* Task to carry out *
Return the records exactly, keeping every line as it is.

(Records contained in a dataset)
* * * * * * *

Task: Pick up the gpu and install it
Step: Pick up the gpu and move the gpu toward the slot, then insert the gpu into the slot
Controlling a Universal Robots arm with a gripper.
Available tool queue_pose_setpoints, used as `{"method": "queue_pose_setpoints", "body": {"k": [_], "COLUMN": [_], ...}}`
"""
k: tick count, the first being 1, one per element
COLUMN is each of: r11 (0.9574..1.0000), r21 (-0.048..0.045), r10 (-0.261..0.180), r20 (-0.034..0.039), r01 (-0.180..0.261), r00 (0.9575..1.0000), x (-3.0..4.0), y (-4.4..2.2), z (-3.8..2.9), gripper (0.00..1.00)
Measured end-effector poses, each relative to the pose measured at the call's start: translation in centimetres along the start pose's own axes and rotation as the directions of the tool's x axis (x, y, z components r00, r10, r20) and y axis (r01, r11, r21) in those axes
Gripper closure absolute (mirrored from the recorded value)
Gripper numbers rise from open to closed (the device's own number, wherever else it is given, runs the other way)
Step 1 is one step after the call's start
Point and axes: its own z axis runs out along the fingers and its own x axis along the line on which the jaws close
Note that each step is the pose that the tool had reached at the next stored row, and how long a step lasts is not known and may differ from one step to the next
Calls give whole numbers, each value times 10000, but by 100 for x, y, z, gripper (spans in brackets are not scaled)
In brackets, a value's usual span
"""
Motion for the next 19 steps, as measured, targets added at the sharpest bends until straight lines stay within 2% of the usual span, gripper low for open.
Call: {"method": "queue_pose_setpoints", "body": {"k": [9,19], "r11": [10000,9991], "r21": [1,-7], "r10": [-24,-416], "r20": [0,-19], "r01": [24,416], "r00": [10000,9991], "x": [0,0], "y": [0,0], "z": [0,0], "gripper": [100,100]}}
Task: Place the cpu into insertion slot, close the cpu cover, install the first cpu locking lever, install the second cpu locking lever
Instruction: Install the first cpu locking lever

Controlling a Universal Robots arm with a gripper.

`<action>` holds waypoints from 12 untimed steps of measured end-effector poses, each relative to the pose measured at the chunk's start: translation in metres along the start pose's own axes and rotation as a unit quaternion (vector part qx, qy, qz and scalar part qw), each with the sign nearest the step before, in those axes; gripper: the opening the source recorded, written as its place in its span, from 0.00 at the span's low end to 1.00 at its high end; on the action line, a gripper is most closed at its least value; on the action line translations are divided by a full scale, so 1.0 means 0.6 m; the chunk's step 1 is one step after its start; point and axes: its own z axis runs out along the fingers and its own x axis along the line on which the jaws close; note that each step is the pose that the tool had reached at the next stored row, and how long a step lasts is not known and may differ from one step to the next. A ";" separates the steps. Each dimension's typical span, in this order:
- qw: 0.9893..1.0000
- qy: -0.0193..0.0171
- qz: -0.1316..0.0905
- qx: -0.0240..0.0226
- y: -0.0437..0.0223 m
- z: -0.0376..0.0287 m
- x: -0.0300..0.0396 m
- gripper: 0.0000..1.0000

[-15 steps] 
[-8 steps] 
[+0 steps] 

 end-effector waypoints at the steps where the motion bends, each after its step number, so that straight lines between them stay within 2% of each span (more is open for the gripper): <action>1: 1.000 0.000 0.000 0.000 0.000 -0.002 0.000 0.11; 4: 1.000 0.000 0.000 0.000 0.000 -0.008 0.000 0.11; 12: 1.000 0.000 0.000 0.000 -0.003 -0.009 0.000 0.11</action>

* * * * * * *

* Solution *
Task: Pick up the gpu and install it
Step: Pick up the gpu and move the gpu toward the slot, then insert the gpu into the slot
Controlling a Universal Robots arm with a gripper.
Available tool queue_pose_setpoints, used as `{"method": "queue_pose_setpoints", "body": {"k": [_], "COLUMN": [_], ...}}`
"""
k: tick count, the first being 1, one per element
COLUMN is each of: r11 (0.9574..1.0000), r21 (-0.048..0.045), r10 (-0.261..0.180), r20 (-0.034..0.039), r01 (-0.180..0.261), r00 (0.9575..1.0000), x (-3.0..4.0), y (-4.4..2.2), z (-3.8..2.9), gripper (0.00..1.00)
Measured end-effector poses, each relative to the pose measured at the call's start: translation in centimetres along the start pose's own axes and rotation as the directions of the tool's x axis (x, y, z components r00, r10, r20) and y axis (r01, r11, r21) in those axes
Gripper closure absolute (mirrored from the recorded value)
Gripper numbers rise from open to closed (the device's own number, wherever else it is given, runs the other way)
Step 1 is one step after the call's start
Point and axes: its own z axis runs out along the fingers and its own x axis along the line on which the jaws close
Note that each step is the pose that the tool had reached at the next stored row, and how long a step lasts is not known and may differ from one step to the next
Calls give whole numbers, each value times 10000, but by 100 for x, y, z, gripper (spans in brackets are not scaled)
In brackets, a value's usual span
"""
Motion for the next 19 steps, as measured, targets added at the sharpest bends until straight lines stay within 2% of the usual span, gripper low for open.
Call: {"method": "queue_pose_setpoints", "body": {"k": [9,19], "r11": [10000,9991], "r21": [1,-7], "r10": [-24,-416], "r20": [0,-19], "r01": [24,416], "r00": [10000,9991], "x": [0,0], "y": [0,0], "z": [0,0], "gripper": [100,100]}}
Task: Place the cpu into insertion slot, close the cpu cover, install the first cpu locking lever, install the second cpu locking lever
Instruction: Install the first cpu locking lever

Controlling a Universal Robots arm with a gripper.

`<action>` holds waypoints from 12 untimed steps of measured end-effector poses, each relative to the pose measured at the chunk's start: translation in metres along the start pose's own axes and rotation as a unit quaternion (vector part qx, qy, qz and scalar part qw), each with the sign nearest the step before, in those axes; gripper: the opening the source recorded, written as its place in its span, from 0.00 at the span's low end to 1.00 at its high end; on the action line, a gripper is most closed at its least value; on the action line translations are divided by a full scale, so 1.0 means 0.6 m; the chunk's step 1 is one step after its start; point and axes: its own z axis runs out along the fingers and its own x axis along the line on which the jaws close; note that each step is the pose that the tool had reached at the next stored row, and how long a step lasts is not known and may differ from one step to the next. A ";" separates the steps. Each dimension's typical span, in this order:
- qw: 0.9893..1.0000
- qy: -0.0193..0.0171
- qz: -0.1316..0.0905
- qx: -0.0240..0.0226
- y: -0.0437..0.0223 m
- z: -0.0376..0.0287 m
- x: -0.0300..0.0396 m
- gripper: 0.0000..1.0000

[-15 steps] 
[-8 steps] 
[+0 steps] 

 end-effector waypoints at the steps where the motion bends, each after its step number, so that straight lines between them stay within 2% of each span (more is open for the gripper): <action>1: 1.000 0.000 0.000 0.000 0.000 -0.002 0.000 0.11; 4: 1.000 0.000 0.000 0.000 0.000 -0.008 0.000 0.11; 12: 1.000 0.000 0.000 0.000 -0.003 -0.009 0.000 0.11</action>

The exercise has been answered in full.